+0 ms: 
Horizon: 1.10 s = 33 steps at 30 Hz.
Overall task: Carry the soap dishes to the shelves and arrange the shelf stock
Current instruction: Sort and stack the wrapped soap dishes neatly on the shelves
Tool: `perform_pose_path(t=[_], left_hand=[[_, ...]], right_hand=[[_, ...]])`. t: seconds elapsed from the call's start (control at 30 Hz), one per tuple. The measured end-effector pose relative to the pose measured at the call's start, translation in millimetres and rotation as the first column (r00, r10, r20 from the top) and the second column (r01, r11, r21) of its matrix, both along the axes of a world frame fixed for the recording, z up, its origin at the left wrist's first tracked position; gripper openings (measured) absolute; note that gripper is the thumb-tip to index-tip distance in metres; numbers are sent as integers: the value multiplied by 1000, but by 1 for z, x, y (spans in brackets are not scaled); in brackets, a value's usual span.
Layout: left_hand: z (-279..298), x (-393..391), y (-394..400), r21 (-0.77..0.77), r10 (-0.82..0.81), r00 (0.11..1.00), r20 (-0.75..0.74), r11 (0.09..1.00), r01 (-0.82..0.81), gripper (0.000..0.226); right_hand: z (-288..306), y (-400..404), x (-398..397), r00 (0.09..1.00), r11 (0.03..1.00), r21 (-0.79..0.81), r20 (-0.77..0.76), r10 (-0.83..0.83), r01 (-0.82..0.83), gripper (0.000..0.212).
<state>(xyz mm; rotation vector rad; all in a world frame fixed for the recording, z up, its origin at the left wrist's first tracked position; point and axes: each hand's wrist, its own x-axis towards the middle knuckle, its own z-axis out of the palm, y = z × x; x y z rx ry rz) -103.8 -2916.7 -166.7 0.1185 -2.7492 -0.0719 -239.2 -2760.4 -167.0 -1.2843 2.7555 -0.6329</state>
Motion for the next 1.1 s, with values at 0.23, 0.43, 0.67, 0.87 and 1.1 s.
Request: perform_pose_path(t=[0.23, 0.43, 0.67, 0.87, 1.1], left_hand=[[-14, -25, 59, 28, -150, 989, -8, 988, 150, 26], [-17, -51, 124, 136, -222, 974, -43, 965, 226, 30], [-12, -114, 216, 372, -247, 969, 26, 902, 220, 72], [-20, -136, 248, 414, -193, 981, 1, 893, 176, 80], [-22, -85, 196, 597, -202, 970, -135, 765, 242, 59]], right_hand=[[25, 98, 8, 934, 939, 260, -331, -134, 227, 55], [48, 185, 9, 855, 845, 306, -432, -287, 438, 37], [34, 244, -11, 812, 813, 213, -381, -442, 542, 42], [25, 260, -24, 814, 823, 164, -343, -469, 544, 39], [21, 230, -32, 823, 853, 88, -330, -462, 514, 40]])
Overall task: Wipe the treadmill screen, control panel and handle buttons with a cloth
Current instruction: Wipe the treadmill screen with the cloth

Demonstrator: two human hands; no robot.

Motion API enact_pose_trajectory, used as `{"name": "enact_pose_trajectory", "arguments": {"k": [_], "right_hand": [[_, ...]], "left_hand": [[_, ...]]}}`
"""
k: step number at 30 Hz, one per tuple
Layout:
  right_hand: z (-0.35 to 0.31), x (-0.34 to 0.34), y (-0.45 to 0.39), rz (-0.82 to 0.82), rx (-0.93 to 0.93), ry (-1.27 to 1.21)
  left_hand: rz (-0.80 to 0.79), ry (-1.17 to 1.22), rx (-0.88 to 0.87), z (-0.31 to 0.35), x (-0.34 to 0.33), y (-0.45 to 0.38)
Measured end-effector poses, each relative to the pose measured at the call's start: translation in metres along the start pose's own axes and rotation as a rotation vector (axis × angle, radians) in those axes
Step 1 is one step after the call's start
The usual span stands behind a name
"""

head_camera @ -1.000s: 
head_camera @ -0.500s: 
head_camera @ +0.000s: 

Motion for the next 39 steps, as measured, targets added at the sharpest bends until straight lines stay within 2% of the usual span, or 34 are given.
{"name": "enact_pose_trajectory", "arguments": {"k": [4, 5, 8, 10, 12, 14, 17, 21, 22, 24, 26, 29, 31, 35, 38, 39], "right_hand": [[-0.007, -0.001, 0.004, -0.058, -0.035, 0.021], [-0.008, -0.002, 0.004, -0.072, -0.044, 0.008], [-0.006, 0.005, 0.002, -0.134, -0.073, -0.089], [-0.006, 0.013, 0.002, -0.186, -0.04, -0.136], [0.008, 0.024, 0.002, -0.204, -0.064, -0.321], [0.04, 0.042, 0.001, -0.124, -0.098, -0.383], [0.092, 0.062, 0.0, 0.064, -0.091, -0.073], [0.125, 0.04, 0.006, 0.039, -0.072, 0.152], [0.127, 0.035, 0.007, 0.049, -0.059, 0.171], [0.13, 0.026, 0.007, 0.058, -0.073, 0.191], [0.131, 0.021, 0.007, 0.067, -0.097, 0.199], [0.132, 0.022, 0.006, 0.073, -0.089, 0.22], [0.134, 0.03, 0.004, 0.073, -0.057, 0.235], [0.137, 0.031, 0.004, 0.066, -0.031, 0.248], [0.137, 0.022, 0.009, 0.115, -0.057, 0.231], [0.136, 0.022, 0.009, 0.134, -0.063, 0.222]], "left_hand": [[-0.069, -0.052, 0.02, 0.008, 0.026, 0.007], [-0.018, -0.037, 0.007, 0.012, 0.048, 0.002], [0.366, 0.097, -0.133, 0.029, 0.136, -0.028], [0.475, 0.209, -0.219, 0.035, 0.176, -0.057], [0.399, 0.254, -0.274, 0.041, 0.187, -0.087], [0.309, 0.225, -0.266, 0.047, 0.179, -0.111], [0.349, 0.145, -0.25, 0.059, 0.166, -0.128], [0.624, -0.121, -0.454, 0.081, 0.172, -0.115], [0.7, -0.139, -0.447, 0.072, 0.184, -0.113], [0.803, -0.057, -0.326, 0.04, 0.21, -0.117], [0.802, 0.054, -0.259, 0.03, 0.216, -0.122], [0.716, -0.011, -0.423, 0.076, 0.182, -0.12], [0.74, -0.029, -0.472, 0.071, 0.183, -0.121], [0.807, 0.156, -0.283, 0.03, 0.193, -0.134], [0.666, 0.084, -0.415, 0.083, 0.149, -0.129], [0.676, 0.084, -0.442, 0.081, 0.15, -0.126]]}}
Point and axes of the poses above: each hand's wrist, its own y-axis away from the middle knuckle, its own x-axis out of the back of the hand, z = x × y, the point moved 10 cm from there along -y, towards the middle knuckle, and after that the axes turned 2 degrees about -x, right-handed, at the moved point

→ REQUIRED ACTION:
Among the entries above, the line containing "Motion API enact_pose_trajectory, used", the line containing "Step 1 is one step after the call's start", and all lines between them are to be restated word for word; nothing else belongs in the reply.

→ SOLVED PROBLEM:
Motion API enact_pose_trajectory, used as `{"name": "enact_pose_trajectory", "arguments": {"k": [_], "right_hand": [[_, ...]], "left_hand": [[_, ...]]}}`
"""
k: step number at 30 Hz, one per tuple
Layout:
  right_hand: z (-0.35 to 0.31), x (-0.34 to 0.34), y (-0.45 to 0.39), rz (-0.82 to 0.82), rx (-0.93 to 0.93), ry (-1.27 to 1.21)
  left_hand: rz (-0.80 to 0.79), ry (-1.17 to 1.22), rx (-0.88 to 0.87), z (-0.31 to 0.35), x (-0.34 to 0.33), y (-0.45 to 0.38)
Measured end-effector poses, each relative to the pose measured at the call's start: translation in metres along the start pose's own axes and rotation as a rotation vector (axis × angle, radians) in those axes
Step 1 is one step after the call's start

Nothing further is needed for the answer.